WORK REQUEST
Report every line below that holds the word "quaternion".

[Stored items from a collection]
========

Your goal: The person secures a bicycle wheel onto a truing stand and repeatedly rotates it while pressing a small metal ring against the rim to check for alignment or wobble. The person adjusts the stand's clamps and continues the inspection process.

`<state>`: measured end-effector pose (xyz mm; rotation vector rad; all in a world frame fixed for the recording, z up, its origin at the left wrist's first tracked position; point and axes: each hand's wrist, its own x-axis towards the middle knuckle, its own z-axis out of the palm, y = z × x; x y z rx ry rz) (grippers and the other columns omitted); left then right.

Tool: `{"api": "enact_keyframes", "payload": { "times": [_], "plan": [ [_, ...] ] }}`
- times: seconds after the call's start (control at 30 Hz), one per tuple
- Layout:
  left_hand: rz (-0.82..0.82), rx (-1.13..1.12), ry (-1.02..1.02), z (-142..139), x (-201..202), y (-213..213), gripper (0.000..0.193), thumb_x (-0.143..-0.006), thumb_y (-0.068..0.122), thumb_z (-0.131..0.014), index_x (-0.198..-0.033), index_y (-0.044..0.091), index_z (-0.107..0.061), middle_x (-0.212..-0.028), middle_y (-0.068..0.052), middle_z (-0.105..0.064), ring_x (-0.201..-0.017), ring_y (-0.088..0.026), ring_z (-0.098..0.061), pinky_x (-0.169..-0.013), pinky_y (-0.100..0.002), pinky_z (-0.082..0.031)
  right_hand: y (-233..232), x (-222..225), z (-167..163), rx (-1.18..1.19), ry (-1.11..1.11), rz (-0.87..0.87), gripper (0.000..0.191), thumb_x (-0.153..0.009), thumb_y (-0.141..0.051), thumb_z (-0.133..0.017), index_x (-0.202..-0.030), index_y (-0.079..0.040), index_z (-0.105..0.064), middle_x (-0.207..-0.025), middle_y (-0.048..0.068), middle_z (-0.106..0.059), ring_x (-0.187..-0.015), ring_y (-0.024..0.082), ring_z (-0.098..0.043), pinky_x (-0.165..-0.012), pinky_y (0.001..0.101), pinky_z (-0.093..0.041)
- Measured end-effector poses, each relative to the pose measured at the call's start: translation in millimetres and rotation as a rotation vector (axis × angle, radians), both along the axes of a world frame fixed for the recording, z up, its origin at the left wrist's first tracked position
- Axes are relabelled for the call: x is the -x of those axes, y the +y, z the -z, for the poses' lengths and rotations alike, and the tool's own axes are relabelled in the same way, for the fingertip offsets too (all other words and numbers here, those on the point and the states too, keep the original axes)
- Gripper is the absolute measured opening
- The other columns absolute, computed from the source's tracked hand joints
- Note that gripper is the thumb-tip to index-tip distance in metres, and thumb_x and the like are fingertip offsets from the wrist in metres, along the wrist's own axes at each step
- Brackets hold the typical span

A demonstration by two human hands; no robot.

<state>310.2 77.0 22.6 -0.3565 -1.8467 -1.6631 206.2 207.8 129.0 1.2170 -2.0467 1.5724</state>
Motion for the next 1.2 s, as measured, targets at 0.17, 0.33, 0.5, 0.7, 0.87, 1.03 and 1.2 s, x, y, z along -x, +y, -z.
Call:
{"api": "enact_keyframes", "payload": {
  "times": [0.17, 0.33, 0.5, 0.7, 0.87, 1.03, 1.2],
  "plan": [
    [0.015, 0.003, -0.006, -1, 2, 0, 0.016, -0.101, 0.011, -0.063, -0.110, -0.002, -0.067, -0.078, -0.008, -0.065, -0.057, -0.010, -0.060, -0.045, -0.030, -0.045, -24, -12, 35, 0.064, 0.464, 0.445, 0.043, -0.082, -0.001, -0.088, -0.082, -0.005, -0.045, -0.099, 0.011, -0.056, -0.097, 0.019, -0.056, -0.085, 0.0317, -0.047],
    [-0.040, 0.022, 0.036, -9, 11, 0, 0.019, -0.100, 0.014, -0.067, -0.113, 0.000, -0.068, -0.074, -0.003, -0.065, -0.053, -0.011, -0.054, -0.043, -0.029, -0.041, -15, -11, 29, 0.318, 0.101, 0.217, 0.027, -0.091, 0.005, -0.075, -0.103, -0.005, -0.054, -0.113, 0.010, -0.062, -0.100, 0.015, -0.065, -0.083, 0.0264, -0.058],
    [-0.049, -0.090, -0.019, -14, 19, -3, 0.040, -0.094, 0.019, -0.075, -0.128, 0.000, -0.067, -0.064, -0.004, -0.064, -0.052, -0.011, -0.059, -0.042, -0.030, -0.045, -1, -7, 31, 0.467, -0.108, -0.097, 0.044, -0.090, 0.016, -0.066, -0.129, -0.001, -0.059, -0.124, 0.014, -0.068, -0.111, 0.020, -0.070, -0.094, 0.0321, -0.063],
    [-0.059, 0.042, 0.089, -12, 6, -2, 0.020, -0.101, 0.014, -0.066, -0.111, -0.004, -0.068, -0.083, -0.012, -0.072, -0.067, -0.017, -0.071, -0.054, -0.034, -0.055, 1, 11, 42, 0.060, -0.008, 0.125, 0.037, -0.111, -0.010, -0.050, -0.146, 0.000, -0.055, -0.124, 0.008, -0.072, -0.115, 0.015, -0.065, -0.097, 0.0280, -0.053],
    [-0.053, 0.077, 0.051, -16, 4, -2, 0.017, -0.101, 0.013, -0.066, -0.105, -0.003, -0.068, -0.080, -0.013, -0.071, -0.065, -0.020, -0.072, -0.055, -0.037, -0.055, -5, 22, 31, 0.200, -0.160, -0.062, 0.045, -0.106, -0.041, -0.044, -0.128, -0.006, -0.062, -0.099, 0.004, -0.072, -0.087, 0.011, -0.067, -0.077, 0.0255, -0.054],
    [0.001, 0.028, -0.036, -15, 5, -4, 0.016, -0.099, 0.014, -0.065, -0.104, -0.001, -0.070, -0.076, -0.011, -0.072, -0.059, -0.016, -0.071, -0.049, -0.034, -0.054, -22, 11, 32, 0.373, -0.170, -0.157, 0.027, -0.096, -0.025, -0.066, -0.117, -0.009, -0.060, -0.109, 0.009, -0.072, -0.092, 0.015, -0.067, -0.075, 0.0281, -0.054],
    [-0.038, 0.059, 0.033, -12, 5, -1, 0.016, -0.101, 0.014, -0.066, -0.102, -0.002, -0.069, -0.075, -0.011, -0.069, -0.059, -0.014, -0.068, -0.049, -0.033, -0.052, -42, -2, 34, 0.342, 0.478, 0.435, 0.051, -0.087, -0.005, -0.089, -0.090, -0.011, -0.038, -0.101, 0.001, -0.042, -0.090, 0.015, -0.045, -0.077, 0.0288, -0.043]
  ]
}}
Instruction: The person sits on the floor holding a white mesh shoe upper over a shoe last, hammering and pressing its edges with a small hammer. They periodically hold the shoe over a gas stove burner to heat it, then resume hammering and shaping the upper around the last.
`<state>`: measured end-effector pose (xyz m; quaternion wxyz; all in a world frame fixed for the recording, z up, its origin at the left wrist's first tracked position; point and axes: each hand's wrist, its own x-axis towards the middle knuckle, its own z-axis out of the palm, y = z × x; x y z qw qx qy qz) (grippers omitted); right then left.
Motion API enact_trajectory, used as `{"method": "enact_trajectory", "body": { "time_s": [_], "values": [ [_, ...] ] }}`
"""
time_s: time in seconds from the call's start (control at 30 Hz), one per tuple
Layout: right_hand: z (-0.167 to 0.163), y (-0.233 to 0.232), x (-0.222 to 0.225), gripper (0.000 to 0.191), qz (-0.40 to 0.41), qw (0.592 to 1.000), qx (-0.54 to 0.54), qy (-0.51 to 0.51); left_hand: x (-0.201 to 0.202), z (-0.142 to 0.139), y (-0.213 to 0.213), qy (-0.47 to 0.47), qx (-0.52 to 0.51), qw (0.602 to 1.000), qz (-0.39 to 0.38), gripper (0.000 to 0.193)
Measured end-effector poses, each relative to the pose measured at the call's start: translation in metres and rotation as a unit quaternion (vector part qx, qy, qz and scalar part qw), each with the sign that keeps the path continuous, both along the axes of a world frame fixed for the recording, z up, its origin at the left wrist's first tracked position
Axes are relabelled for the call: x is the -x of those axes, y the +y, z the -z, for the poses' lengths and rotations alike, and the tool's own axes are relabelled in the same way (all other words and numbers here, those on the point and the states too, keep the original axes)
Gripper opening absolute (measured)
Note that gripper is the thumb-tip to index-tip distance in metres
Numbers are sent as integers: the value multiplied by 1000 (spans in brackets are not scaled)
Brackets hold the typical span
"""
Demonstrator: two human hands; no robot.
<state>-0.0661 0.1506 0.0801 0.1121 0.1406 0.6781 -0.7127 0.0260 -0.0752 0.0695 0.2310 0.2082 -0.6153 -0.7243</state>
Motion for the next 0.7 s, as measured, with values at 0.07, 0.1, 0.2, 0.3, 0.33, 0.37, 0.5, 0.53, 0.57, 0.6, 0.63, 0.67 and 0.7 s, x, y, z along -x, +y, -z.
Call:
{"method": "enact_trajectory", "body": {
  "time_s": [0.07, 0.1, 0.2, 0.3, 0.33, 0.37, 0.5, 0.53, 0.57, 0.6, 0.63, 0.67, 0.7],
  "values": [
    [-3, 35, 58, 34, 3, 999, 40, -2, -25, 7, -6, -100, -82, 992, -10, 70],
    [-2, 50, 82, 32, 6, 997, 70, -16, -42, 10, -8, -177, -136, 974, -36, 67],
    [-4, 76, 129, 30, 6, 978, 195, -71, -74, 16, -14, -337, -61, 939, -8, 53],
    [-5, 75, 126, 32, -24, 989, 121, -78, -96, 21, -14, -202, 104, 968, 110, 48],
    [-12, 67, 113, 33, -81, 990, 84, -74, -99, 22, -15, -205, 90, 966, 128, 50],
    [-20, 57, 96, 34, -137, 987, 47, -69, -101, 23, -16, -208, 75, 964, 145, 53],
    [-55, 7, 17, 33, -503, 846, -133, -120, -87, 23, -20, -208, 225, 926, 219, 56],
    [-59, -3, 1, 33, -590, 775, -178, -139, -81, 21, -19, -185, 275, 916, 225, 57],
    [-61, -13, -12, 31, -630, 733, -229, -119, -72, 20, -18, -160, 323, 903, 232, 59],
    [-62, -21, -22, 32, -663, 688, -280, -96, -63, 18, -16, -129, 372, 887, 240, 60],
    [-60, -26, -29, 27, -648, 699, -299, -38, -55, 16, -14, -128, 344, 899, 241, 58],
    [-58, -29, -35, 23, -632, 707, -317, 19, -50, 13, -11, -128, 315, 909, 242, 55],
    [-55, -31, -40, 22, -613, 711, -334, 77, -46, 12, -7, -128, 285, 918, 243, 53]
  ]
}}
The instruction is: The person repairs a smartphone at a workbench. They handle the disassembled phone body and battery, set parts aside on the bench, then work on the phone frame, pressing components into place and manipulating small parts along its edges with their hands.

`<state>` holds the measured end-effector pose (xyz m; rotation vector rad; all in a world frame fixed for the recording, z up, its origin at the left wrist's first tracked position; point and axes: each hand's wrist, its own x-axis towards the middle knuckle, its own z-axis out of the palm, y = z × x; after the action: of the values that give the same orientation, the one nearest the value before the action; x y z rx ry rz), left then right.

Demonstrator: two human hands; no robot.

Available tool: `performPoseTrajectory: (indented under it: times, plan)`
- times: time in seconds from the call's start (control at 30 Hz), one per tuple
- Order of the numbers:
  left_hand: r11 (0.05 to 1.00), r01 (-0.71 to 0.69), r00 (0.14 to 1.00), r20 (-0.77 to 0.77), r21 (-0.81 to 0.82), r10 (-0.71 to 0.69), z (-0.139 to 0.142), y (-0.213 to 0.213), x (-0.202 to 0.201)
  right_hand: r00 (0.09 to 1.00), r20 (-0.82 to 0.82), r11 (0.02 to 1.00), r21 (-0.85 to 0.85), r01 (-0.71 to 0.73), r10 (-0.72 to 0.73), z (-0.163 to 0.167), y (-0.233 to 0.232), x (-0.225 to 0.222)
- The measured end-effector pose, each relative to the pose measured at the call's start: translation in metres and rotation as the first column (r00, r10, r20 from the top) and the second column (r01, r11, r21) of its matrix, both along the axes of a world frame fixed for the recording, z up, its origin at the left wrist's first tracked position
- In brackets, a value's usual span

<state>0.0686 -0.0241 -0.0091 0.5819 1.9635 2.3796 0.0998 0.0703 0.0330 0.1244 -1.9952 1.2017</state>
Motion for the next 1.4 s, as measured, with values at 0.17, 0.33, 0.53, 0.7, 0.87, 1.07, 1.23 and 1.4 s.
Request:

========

TASK ANSWER
`<state>`: measured end-effector pose (xyz m; quaternion wxyz; all in a world frame fixed for the recording, z up, its origin at the left wrist's first tracked position; point and axes: each hand's wrist, its own x-axis towards the middle knuckle, its own z-axis out of the palm, y = z × x; x y z qw qx qy qz) (grippers omitted); right then left.
Measured end-effector poses, each relative to the pose measured at the call's start: translation in metres and rotation as a unit quaternion (vector part qx, qy, qz and scalar part qw), each with the sign that keeps the path continuous, both along the axes of a world frame fixed for the recording, z up, its origin at the left wrist's first tracked position

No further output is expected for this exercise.